Collect data from supplied URLs

Usage

pb_collect(
  urls,
  collect_rss = TRUE,
  timeout = 30,
  ignore_fails = FALSE,
  connections = 100L,
  host_con = 6L,
  use_cookies = FALSE,
  useragent = "paperboy",
  save_dir = NULL,
  verbose = NULL,
  ...
)

Arguments

urls: Character object with URLs.
collect_rss: If one of the URLs contains an RSS feed, should it be parsed.
timeout: How long should the function wait for the connection (in seconds). If the query finishes earlier, results are returned immediately.
ignore_fails: normally the function errors when a URL can't be reached due to connection issues. Setting to TRUE ignores this.
connections: max total concurrent connections.
host_con: max concurrent connections per host.
use_cookies: If TRUE, use the cookiemonster package to handle cookies.

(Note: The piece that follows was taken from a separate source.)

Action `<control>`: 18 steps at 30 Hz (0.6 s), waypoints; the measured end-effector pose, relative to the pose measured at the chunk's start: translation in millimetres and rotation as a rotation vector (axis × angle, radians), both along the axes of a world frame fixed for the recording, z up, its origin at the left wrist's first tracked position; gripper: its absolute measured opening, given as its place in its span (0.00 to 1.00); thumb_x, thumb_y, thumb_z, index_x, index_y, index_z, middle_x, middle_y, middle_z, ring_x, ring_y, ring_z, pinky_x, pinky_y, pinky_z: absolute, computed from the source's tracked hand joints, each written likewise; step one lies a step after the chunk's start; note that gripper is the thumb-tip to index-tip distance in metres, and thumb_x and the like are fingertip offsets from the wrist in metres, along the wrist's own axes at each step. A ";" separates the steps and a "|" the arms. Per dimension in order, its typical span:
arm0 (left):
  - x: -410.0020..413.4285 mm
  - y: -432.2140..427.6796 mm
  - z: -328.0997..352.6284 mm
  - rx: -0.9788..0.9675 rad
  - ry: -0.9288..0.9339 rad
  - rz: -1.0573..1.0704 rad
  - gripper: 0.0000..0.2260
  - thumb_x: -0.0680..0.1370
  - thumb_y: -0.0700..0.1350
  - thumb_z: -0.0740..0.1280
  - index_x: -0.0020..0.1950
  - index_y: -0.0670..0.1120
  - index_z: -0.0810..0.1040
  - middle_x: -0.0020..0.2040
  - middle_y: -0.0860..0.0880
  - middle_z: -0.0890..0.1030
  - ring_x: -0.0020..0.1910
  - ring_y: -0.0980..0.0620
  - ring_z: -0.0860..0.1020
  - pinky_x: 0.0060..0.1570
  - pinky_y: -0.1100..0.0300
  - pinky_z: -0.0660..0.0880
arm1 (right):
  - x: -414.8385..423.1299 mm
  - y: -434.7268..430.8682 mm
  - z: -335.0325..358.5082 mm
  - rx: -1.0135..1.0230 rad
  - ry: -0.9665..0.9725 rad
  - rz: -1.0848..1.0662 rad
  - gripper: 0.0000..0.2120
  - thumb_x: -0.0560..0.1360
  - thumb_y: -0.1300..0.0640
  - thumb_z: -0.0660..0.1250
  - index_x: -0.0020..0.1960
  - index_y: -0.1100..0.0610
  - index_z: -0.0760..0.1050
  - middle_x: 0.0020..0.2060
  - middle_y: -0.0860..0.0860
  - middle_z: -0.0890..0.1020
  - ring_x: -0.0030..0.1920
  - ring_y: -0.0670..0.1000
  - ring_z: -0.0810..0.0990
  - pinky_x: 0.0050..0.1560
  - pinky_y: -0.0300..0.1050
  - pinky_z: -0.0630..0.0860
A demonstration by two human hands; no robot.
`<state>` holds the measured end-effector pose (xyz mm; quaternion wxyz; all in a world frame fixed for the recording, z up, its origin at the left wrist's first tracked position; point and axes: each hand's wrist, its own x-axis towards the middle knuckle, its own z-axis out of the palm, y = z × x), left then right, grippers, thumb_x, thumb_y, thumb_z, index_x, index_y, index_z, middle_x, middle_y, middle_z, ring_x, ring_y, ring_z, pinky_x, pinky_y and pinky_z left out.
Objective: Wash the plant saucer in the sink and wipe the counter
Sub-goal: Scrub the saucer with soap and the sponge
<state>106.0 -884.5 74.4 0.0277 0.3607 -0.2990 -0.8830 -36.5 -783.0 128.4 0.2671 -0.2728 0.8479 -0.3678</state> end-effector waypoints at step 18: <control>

See add_cookies for details on how to store cookies. Cookies are used to enter articles behind a paywall or consent form.
useragent: String to be sent in the User-Agent header.
save_dir: store raw html data on disk instead of memory by providing a path to a directory.
verbose: A logical flag indicating whether information should be printed to the screen. If NULL will be determined from getOption("paperboy_verbose").
...: Currently not used

Value

A data.frame (tibble) with url status data and raw media text.